When "Crisis" Looks Civilized
By Warren Rosenblum

I'm not a real expat. I'm just spending a year in Berlin.

And I'm not sure if I'm a real St. Louisan, either. I grew up in Evanston, which is about 300 miles northeast of the Arch, i.e. in suburban Chicago. I have lived in St. Louis six years, got married there, and bought my first house in Skinker-DeBaliviere, but when Germans ask where I'm from, I usually say Chicago. I like my ravioli boiled, not fried, thank you, and I think federal law should forbid Imo's from using the word "pizza" to refer to the flat, homely, laminated things they serve in their cardboard boxes. I don't care where you went to high school. And no matter how many years I spend in St. Louis, I'm going to always be a Cubs fan, though I don't really pay attention to baseball anymore, going to the ballpark about as often as I go to the synagogue (which is rarely). Rooting for the Cardinals would be like converting to Christianity. It might get me into heaven faster, but wouldn't I lose the moral perspective that comes from so much accumulated suffering?
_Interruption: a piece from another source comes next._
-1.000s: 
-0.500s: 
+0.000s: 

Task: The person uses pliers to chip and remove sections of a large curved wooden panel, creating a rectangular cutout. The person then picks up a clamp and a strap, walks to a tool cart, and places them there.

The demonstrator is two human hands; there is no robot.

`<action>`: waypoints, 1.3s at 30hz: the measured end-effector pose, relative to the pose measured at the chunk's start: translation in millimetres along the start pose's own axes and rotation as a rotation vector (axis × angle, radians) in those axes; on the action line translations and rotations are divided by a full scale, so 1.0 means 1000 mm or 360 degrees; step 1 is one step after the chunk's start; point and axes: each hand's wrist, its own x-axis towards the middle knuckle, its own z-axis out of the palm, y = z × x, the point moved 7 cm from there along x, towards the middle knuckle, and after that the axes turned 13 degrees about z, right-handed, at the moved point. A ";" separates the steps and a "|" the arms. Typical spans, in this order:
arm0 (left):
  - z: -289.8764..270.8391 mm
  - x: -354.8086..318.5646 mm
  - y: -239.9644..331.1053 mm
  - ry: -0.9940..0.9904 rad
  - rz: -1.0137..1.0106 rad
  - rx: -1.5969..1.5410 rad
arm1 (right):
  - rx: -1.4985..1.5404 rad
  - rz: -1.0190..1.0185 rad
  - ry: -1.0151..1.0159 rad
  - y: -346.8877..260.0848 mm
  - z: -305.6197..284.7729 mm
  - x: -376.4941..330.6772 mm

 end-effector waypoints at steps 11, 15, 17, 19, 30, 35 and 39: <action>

And surely my ancestors would rise up from the grave and smite me.

Berlin at night Ok, but here I am in Berlin — this pulsating, cool, European metropolis — and almost every night I find myself reading the St. Louis Post-Dispatch, the West End Word, and numerous blogs that discuss St. Louis, that shrinking little flounder of a city on the Mississippi. I don't know anything about business or real estate, but I follow St. Louis housing and construction news the way I devoured the box scores as a kid. Every announcement of a new project in the city feels like a victory for the home team. Another loft development downtown? Yes! Ballpark Village? Go at it, boys. A high-rise in the "Bottle District" by Daniel Liebeskind? A Loop trolley? Chouteau Lake? You dream it, I'll buy it. Hey, anyone got a bridge to sell me? (Yes, in fact, they do, and for just $910 million!)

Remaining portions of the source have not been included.